The project team have reviewed the timescale and are bringing forward the staff migration schedule. Migrating your email into the university cloud will integrate your email and calendar with the other Office 365 applications, which will provide you with a more integrated digital experience, enhanced functionality and a standardised experience which aligns with Microsoft online training, videos and help.

The project team are now planning the activities required; migration tasks, communications and a university rollout plan are currently being developed. Once the rollout plan is approved, we will share it along with migration preparation information for you.

Student access to Teams

In response to your feedback around the challenges you are experiencing when communicating with students, students will be given access to Microsoft Teams. Teams is Microsoft's long-term replacement for Skype for Business. Chat, calling and meeting functionality is available now in Teams, so once Teams is enabled for students you can use it to work with and support them.

When Teams is switched on for students they can be added to a Team or create their own, so be mindful of the information being stored and shared within Teams you share with students to ensure that GDPR and data privacy regulations are adhered to. Take extra care when setting up and managing membership of Teams not to accidentally add students; adding students to Teams containing sensitive data would be considered a data breach.

To prepare for students joining staff in Teams we are making changes to some existing Teams. All public teams will be changed to private, so that students do not get automatic access to them and the data they contain. Any Teams that are meant to be public and seen by students can be changed back to public by the Team owner.

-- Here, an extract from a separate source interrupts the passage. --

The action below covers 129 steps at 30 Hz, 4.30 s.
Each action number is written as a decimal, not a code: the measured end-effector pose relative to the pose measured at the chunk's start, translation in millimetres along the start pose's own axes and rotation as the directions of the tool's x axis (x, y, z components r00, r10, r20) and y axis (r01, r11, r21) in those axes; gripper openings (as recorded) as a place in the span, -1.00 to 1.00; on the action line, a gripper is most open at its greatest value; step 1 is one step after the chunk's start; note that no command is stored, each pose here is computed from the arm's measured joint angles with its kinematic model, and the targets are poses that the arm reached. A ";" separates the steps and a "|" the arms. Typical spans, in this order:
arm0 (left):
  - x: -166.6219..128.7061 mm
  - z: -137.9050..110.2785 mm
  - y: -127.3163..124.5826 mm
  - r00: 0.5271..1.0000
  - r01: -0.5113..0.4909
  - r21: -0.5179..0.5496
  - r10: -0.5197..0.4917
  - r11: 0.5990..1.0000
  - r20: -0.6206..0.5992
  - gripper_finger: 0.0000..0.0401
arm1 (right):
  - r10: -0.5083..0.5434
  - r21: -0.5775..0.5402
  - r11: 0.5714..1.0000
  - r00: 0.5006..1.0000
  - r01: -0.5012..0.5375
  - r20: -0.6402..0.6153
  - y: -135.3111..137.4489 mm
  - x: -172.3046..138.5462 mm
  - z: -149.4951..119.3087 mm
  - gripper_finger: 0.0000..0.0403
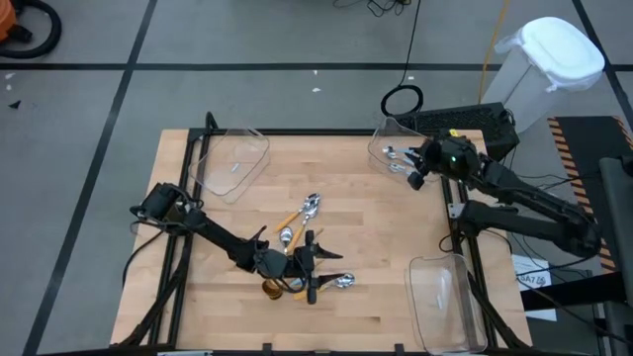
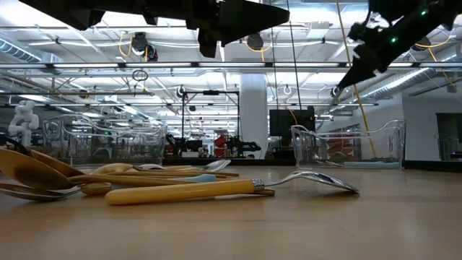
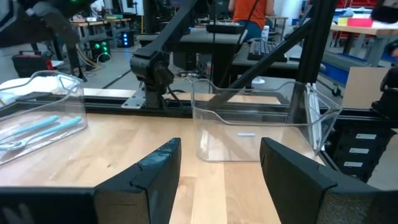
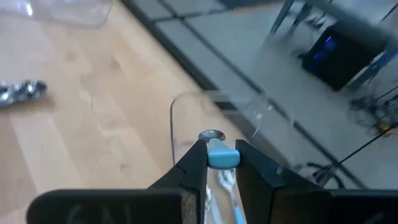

Teams is a great tool and it has a lot of potential to enhance support of and collaboration with our students. However, it also includes overlap features which are already available within our existing systems. It's important to remember that it is not a replacement for our Virtual Learning Environment. Teaching should continue to be delivered via Moodle and Panopto. Teams is an additional resource for you to use for small group activity and other student-staff or student-student interactions, not a replacement of our existing teaching tools.

The work to add students to our Teams environment will be completed by Friday 10 April, this gives you time to create and amend Teams to share with students before teaching restarts on Monday 27 April.